ACTIVITY: Since only part of the records is wanted, repeat exactly the lines from the one containing "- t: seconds" through the last line, both included.

(Records contained in a dataset)
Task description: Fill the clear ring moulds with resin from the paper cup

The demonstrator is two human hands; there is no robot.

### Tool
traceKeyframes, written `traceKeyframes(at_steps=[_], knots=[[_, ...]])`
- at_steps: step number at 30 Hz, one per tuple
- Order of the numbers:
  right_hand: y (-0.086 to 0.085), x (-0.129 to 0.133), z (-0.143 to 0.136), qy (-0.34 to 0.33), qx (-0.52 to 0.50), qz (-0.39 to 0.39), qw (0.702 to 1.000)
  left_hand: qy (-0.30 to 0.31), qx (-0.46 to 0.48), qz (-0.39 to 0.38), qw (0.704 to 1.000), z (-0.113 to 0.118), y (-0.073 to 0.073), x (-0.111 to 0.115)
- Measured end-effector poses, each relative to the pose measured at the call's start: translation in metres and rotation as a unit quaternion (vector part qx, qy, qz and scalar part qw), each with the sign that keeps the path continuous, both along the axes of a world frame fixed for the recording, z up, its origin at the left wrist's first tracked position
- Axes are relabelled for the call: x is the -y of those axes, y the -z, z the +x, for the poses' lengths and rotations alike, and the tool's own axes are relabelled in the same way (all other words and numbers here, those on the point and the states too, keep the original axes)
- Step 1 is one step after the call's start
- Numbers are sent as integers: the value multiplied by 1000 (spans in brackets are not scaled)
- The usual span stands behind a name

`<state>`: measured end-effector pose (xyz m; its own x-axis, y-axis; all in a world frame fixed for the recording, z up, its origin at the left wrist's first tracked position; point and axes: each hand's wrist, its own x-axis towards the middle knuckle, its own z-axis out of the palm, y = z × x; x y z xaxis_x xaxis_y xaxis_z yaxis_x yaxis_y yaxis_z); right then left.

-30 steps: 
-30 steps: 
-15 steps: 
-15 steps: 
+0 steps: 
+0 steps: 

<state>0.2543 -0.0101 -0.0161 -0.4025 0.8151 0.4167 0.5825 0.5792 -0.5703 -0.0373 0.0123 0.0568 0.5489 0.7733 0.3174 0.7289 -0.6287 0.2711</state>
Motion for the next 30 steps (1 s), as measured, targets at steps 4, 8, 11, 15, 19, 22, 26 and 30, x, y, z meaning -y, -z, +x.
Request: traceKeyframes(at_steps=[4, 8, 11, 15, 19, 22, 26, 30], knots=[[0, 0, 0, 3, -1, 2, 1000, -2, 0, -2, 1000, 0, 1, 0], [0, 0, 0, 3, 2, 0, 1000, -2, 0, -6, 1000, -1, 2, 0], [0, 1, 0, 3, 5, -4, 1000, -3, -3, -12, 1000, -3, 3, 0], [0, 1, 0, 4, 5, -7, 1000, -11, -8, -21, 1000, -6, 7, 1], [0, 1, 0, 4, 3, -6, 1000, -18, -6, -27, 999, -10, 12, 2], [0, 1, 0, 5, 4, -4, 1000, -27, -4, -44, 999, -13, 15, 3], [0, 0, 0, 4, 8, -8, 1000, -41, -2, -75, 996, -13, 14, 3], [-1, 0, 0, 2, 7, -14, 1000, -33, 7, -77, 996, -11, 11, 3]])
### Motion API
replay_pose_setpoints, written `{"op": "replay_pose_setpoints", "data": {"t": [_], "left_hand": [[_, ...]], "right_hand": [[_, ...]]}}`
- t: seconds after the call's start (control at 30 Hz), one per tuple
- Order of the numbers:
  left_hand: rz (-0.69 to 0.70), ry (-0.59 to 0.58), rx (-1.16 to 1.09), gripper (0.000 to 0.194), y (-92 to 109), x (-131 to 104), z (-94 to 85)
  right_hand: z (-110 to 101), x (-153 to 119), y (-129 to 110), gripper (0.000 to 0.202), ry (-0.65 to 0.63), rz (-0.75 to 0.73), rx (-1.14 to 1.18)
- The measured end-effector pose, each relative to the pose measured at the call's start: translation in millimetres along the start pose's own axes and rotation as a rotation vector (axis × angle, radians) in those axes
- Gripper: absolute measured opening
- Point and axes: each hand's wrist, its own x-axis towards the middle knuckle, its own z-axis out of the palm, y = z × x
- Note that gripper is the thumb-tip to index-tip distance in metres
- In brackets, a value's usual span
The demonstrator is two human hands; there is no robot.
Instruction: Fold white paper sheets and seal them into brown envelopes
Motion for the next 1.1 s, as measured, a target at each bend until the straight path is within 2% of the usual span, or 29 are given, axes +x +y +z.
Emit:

SOLUTION TO THE PROBLEM:
- t: seconds after the call's start (control at 30 Hz), one per tuple
- Order of the numbers:
  left_hand: rz (-0.69 to 0.70), ry (-0.59 to 0.58), rx (-1.16 to 1.09), gripper (0.000 to 0.194), y (-92 to 109), x (-131 to 104), z (-94 to 85)
  right_hand: z (-110 to 101), x (-153 to 119), y (-129 to 110), gripper (0.000 to 0.202), ry (-0.65 to 0.63), rz (-0.75 to 0.73), rx (-1.14 to 1.18)
- The measured end-effector pose, each relative to the pose measured at the call's start: translation in millimetres along the start pose's own axes and rotation as a rotation vector (axis × angle, radians) in those axes
- Gripper: absolute measured opening
- Point and axes: each hand's wrist, its own x-axis towards the middle knuckle, its own z-axis out of the palm, y = z × x
- Note that gripper is the thumb-tip to index-tip distance in metres
- In brackets, a value's usual span
The demonstrator is two human hands; there is no robot.
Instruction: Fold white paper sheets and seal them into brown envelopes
Motion for the next 1.1 s, as measured, a target at each bend until the straight path is within 2% of the usual span, or 29 are given, axes +x +y +z.
Emit:

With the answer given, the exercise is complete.